There was a touch of selfish satisfaction in seeing Puerto Casado wither away, as it was a place of bitter memories in M
ennonite history.
“The plan was that the land they’d bought would be surveyed when they arrived, and they’d move directly into the Chaco,” David said as he again took on the role of official narrator. “But the railway was not done, and the survey was not done. They moved into tents pitched next to the tannin factory, and some of them had to stay there a year and a half. In Canada in December it was cold, but here it was very hot, and they became sick. They lived about a kilometre from the graveyard, and they had nothing to drive, so they put the bodies on a wheelbarrow or whatever, and as soon as they’d returned from burying one there was another death. It was a very sad situation, but they did not give up.”
They waited and negotiated with Casado’s company men and made exploratory trips into the Chaco to see their recently purchased land.

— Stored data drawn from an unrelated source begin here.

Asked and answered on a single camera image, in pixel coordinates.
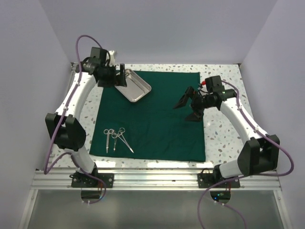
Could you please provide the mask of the stainless steel instrument tray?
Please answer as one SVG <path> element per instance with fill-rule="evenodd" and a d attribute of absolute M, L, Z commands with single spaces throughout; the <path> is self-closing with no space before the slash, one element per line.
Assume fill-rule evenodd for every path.
<path fill-rule="evenodd" d="M 131 103 L 135 103 L 146 96 L 152 87 L 131 69 L 125 70 L 126 87 L 116 86 L 115 88 Z"/>

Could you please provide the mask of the dark green surgical cloth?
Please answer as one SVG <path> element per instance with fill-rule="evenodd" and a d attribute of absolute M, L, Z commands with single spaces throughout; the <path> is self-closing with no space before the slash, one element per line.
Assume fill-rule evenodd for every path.
<path fill-rule="evenodd" d="M 188 86 L 197 87 L 199 73 L 138 72 L 152 90 L 135 103 L 129 102 L 117 89 L 102 92 L 90 154 L 93 156 L 123 157 L 148 160 L 204 162 L 205 143 L 203 124 L 187 122 L 189 107 L 173 109 Z M 110 135 L 106 153 L 104 129 L 123 134 L 132 153 L 117 137 Z"/>

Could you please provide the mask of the steel surgical scissors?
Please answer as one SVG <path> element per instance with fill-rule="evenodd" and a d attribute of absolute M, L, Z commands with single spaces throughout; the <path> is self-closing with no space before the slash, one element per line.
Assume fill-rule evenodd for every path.
<path fill-rule="evenodd" d="M 110 135 L 114 133 L 113 129 L 104 129 L 103 133 L 106 135 L 106 153 L 109 151 L 109 140 L 110 140 Z"/>

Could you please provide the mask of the long steel curved forceps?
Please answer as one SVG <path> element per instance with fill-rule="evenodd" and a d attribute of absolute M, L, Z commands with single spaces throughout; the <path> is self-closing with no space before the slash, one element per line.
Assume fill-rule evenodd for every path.
<path fill-rule="evenodd" d="M 133 149 L 130 147 L 130 145 L 128 144 L 127 140 L 125 139 L 124 137 L 124 134 L 125 133 L 125 128 L 121 127 L 118 131 L 118 134 L 117 134 L 117 137 L 120 138 L 124 143 L 125 145 L 129 148 L 129 150 L 134 153 Z"/>

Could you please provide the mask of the small steel hemostat clamp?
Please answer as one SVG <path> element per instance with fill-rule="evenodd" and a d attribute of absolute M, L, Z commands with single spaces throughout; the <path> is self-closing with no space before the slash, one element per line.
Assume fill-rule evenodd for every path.
<path fill-rule="evenodd" d="M 112 138 L 114 139 L 113 151 L 116 151 L 117 134 L 116 133 L 112 133 Z"/>

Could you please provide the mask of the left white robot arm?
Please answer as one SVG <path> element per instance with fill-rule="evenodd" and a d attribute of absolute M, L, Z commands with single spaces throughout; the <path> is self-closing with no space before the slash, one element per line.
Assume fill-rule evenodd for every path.
<path fill-rule="evenodd" d="M 93 47 L 90 56 L 76 66 L 71 86 L 59 108 L 45 117 L 51 145 L 56 145 L 71 156 L 77 172 L 83 173 L 83 183 L 88 187 L 98 184 L 99 175 L 93 172 L 96 164 L 85 147 L 86 131 L 79 119 L 94 86 L 127 86 L 125 65 L 121 63 L 120 69 L 116 69 L 116 54 L 116 51 Z"/>

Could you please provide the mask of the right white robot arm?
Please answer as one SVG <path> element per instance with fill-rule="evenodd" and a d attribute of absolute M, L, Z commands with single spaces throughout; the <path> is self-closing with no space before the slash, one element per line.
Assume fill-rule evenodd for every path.
<path fill-rule="evenodd" d="M 190 122 L 202 121 L 204 111 L 215 107 L 240 136 L 244 146 L 237 159 L 213 169 L 212 181 L 217 187 L 224 187 L 232 177 L 247 177 L 276 169 L 280 144 L 276 135 L 269 135 L 244 109 L 238 90 L 226 89 L 224 84 L 219 75 L 208 77 L 198 89 L 189 86 L 174 106 L 175 109 L 184 107 L 190 100 L 192 112 L 185 118 Z"/>

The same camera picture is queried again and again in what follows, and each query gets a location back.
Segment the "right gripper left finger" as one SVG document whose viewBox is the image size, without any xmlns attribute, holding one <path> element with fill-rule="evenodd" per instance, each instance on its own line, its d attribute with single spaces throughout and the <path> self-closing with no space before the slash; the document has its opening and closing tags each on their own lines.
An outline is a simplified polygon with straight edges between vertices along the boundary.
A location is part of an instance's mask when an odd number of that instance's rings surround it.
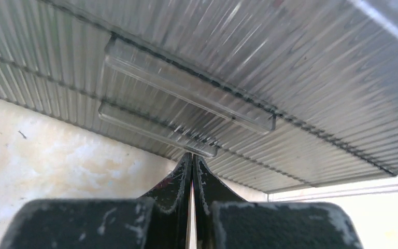
<svg viewBox="0 0 398 249">
<path fill-rule="evenodd" d="M 0 248 L 186 248 L 192 159 L 138 198 L 32 200 Z"/>
</svg>

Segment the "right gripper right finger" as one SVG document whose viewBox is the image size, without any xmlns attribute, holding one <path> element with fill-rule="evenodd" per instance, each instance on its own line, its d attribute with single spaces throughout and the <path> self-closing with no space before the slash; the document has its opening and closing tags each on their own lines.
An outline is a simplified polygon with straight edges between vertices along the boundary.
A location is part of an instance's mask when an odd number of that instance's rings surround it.
<svg viewBox="0 0 398 249">
<path fill-rule="evenodd" d="M 250 202 L 192 159 L 199 248 L 362 248 L 353 222 L 327 202 Z"/>
</svg>

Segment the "clear acrylic makeup organizer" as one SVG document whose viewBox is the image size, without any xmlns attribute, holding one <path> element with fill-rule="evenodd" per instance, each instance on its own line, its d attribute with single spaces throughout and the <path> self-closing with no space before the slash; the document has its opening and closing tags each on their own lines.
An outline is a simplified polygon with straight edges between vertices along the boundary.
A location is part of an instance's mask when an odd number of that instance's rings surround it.
<svg viewBox="0 0 398 249">
<path fill-rule="evenodd" d="M 276 193 L 398 176 L 398 1 L 0 1 L 0 99 Z"/>
</svg>

And they waited for the transaction to be completed. Typhoid, malaria, diarrhea, and a host of other tropical afflictions took their toll. They were instructed to bury their dead in the Catholic cemetery near the river. It was a huge affront to the Mennonites to lie next to the Catholics in death, but they had no choice. Now the cemetery was as waterlogged and fetid as the rest of the town. A sickly-sweet smell emanated from the mauve blossoms of the lapacho trees, mixing with the dankness of sodden earth. But the air screeched with life. Birds, high above in trees with trunks blackened by humidity, called out like church bells. Mosquitoes buzzed in our noses and ears. Cicadas thrummed in the trees.
The Catholics were buried in large tombs covered in ceramic tiles and crosses and praying figures. The tombs were decrepit now, decorated with faded plastic flowers, but they still had a stately quality. The Mennonite graves were overgrown mounds and broken rings of concrete, with cheap concrete-cast headstones that were sinking into the swamp.
“Imagine people rising up,” Rudy said, raising his arms as if lifting angels to heaven. “The concrete, it will all just crack up, and it won’t matter how big and strong and fancy the graves are.”